Thursday Review: Sweet Tooth


This is one of those book reviews that has a lesson for writers.  I finished Sweet Tooth by Ian McEwan two Sundays ago and was really disappointed with it.  One of the main reasons was that as the book went on there were no real stakes involved in it.

The plot is like this:  an airhead girl named Serena gets a job at MI5 thanks to having an affair with some old married guy.  She's assigned to this program called Sweet Tooth where MI5 covertly pays writers in the hope that they'll write anti-Soviet stuff, this being 1973.  But we don't actually tell them to write anything anti-Soviet; maybe the handler just tries to give some hints or something.  The airhead gets hooked up with this pretentious academic named Tom Healy.  Like me he uses fake initials:  TH Healy.  Instead of writing anything anti-Soviet he basically writes Cormac McCarthy's The Road.

Now (spoiler alert!) of course the link between Serena and MI5 is eventually discovered.  But so what?  That was my thought.  I mean so what if some bimbo gets fired from her menial job.  So what if some pretentious asshole's career gets ruined.  He wasn't even that interested in writing novels in the first damned place, so the fact he might not get to write more didn't seem to matter.  And this Sweet Tooth thing wasn't exactly the Manhattan Project; it was more on par with the "Cash for Clunkers" program.  (They were giving cash for clunkers of books--zing!)

Basically then I'm waiting for the whole book for something to make me give a damn.  Nothing ever materialized.  I might have given more of a damn if the author hadn't spent the first quarter of the book sabotaging Serena the narrator.  He goes to great lengths to make sure we all knew how dull she was by relating how she goes to college for a degree in mathematics (at her mother's behest) but finds she can't compete with the males on campus.  (Because women stink at math, amIright?!)  And how she reads tons of books but gulps them down so fast that she doesn't really absorb anything from them.  So basically to sum up the first 100 pages or so of the book:  Serena is a bimbo who would have been content marrying some rich guy and being a hostess the rest of her life but instead gets to be an office drone at MI5.

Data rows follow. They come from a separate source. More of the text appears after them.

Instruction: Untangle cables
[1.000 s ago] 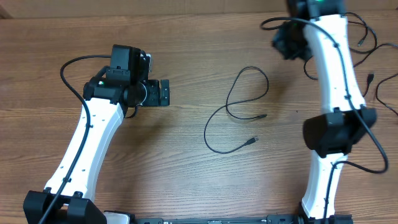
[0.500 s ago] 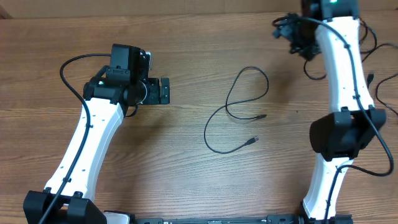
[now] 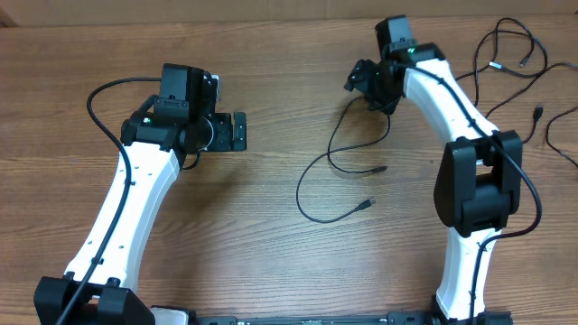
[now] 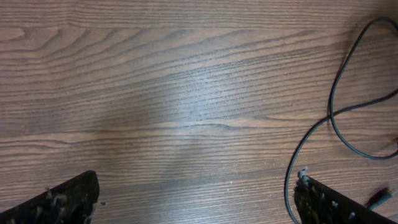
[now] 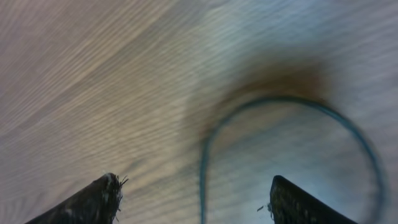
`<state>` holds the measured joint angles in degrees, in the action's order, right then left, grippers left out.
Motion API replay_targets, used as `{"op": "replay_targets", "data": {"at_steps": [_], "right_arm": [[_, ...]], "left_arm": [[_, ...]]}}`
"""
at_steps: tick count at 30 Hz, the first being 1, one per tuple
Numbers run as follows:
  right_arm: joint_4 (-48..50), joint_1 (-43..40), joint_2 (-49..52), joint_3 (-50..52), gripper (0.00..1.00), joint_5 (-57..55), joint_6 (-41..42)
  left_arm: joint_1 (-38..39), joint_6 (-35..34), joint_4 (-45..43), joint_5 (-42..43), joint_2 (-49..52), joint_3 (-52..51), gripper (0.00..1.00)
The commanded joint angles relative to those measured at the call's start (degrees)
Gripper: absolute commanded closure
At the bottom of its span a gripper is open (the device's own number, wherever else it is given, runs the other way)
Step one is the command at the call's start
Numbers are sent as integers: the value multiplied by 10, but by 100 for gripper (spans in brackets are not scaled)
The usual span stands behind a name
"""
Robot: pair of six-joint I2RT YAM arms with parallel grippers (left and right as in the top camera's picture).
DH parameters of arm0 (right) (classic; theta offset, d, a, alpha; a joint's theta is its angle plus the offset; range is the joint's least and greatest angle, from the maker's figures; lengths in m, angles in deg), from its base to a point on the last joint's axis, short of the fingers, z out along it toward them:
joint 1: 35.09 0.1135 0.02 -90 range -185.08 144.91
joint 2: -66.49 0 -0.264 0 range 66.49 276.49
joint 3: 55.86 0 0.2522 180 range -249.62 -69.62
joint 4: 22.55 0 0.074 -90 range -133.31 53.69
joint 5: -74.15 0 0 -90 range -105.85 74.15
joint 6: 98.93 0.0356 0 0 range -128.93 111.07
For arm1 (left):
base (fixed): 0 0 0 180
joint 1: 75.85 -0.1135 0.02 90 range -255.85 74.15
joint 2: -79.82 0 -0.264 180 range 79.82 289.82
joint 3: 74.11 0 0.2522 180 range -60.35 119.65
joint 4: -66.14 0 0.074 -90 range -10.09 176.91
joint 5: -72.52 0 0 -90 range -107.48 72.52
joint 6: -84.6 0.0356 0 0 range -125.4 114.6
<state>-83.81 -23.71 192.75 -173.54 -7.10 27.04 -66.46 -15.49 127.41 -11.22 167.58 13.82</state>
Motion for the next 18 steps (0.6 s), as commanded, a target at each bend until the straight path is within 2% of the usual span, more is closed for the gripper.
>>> {"op": "replay_targets", "data": {"at_steps": [1, 5, 10, 14, 18], "right_arm": [[54, 23, -8, 29, 27, 18, -11], [124, 45, -8, 57, 30, 45, -42], [134, 59, -8, 77, 30, 42, -42], [121, 51, -8, 91, 30, 10, 16], [126, 30, -8, 106, 29, 5, 26]], "left_arm": [[4, 13, -2, 4, -9, -2, 0], [4, 14, -2, 4, -9, -2, 0], [4, 13, 5, -4, -9, -2, 0], [4, 13, 7, -9, -9, -2, 0], [4, 13, 6, -9, -9, -2, 0]]}}
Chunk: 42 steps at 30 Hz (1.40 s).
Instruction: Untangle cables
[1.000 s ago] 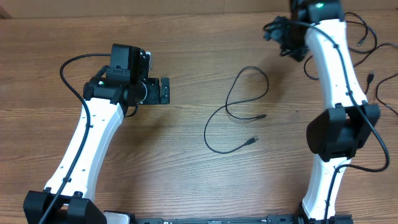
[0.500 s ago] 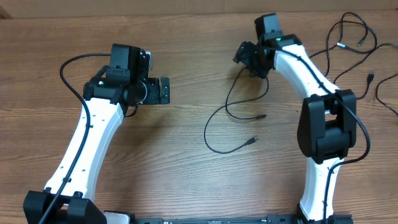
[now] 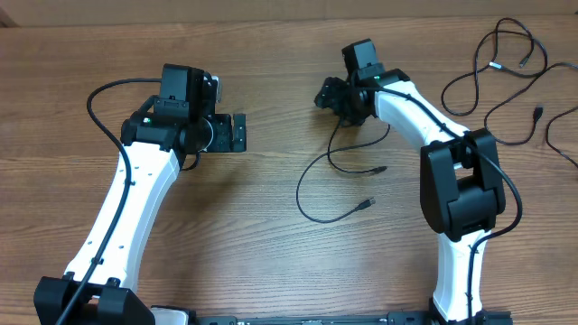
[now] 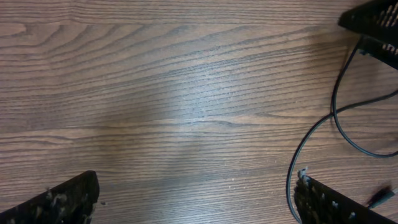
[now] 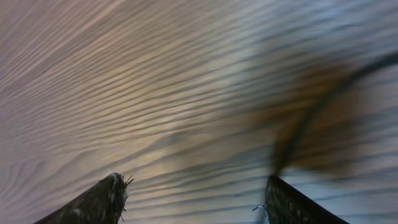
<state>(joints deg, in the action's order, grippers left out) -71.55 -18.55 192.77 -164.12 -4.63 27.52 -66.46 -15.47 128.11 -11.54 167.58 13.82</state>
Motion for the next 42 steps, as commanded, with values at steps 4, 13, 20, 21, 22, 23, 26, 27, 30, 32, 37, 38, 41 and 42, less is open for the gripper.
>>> {"op": "replay_targets", "data": {"at_steps": [4, 13, 20, 21, 22, 23, 26, 27, 30, 32, 37, 38, 41, 42], "right_arm": [[6, -32, -7, 16, 28, -22, 21], [37, -31, 22, 16, 25, -25, 11], [75, -31, 67, 16, 25, -25, 11], [80, -31, 72, 16, 25, -26, 10], [87, -31, 75, 16, 25, -26, 10], [96, -31, 80, 16, 24, -26, 10], [122, -31, 90, 16, 23, -25, 10], [130, -31, 92, 16, 23, -25, 10], [150, -31, 99, 16, 22, -25, 10], [158, -31, 101, 16, 23, -26, 10], [178, -31, 101, 16, 67, -26, 10], [181, -31, 101, 16, 85, -26, 10], [191, -31, 101, 16, 96, -26, 2], [192, -31, 101, 16, 96, -26, -4]], "left_arm": [[4, 13, -1, -5, -9, -2, 0], [4, 13, 2, -5, -9, -2, 0], [4, 13, 3, -5, -9, -2, 0], [4, 13, 3, -5, -9, -2, 0], [4, 13, 3, -5, -9, -2, 0], [4, 13, 3, -5, -9, -2, 0], [4, 13, 3, -5, -9, -2, 0], [4, 13, 2, -5, -9, -2, 0], [4, 13, 3, -5, -9, -2, 0], [4, 13, 3, -5, -9, -2, 0], [4, 13, 2, -5, -9, -2, 1], [4, 13, 2, -5, -9, -2, 1], [4, 13, 2, -5, -9, -2, 0], [4, 13, 2, -5, -9, -2, 0]]}}
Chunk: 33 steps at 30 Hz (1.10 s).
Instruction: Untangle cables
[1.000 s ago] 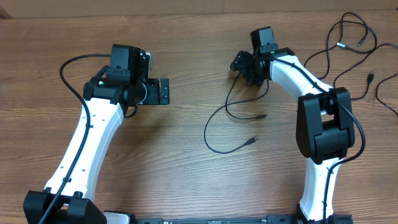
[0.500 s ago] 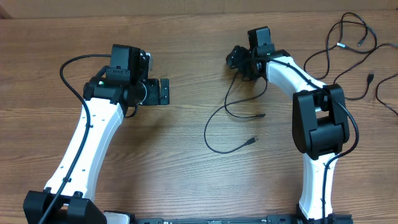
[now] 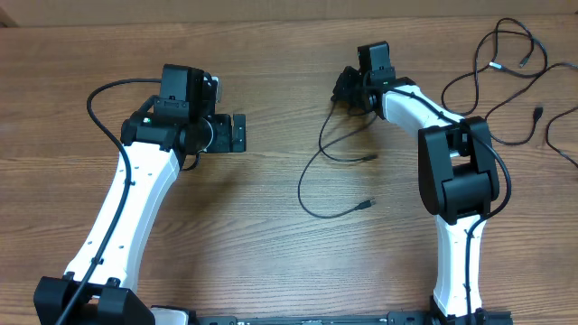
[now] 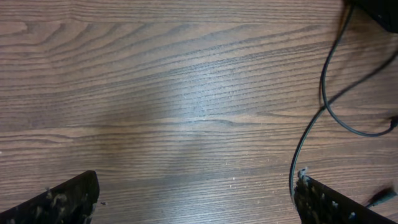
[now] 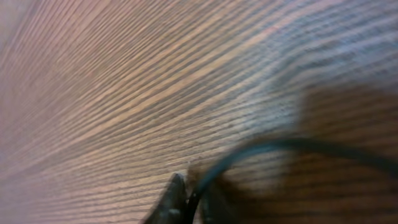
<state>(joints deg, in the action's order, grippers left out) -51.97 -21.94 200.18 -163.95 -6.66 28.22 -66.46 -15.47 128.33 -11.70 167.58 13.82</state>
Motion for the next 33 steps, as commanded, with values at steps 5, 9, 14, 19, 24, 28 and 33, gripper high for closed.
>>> {"op": "replay_targets", "data": {"at_steps": [5, 9, 14, 19, 24, 28, 33], "right_arm": [[-5, 3, 23, 10, 96, 0, -16], [-21, 0, 1, -5, 96, -1, -16], [-68, -14, -50, -41, 96, -1, -19], [-138, -22, -106, -86, 96, -16, -77], [-242, -25, -153, -151, 96, -102, -134], [-331, -30, -188, -225, 96, -161, -169], [-441, -56, -222, -339, 96, -171, -195]], "left_arm": [[4, 13, 0, -3, -9, -2, 0], [4, 13, -2, -3, -9, -2, 0], [4, 13, -11, -3, -9, -2, 0], [4, 13, -17, -3, -9, -2, 0], [4, 13, -20, -3, -9, -2, 0], [4, 13, -26, -3, -9, -2, 0], [4, 10, -43, -2, -9, -2, 0]]}}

Then for no real reason the author decides to pull an M. Night Shymalan on us and introduce a "shocking" twist that really means nothing.  (Spoiler alert!) The whole book while narrated by Serena is actually Tom writing what he thinks Serena is thinking.  McEwan pulled largely the same stunt in his much-better Atonement where it turned out the book was actually a book being written by the narrator but that she had changed certain facts to allow for a happy ending for certain people.  There was actually a point to that twist ending; there was no point to this twist except to say, "Gotcha!"

But again, why should I give a damn?  So it's Tom relating this dull story instead of Serena?  Big whoop.  There's still absolutely no reason I should give a shit about either of them because the author (McEwan through Tom through Serena) spent the whole book lowering the stakes to such a level that there's absolutely nothing gained or lost when things come to a head.  If Serena loses her job, so what?  It was a shitty job.  Again, if Healy couldn't write another novel, so what?  He showed no inclination of wanting to write another.  If the Sweet Tooth program was torn down, so what?  It didn't seem to be accomplishing anything anyway.  If Serena and Healy don't hook up, so what?  She's a bimbo and he's the kind of pretentious tool I'd just as soon punch in the face.  The world seems better off if they don't reproduce.

The lesson for writers then is you got to have some stakes involved.  If there's nothing really to be gained or won at the end, then why is the reader bothering to read the book?  And if you're writing a first-person narrative don't have the narrator spend the first quarter of the book tearing herself down.  I mean if the narrator doesn't even think she's worth a shit then why am I the reader going to think she's worth reading?

Anyway, despite the publisher's attempts to make this sound like an espionage thriller a la John le Carre, this is basically a dull literary novel.  I'm sure literary critics loved it, but ordinary Grumpy Bulldogs found it trite and dull for all the reasons above.  (2/5 stars)

6 comments:

  1. Would this be considered an example of the unreliable narrator or just a bimbo?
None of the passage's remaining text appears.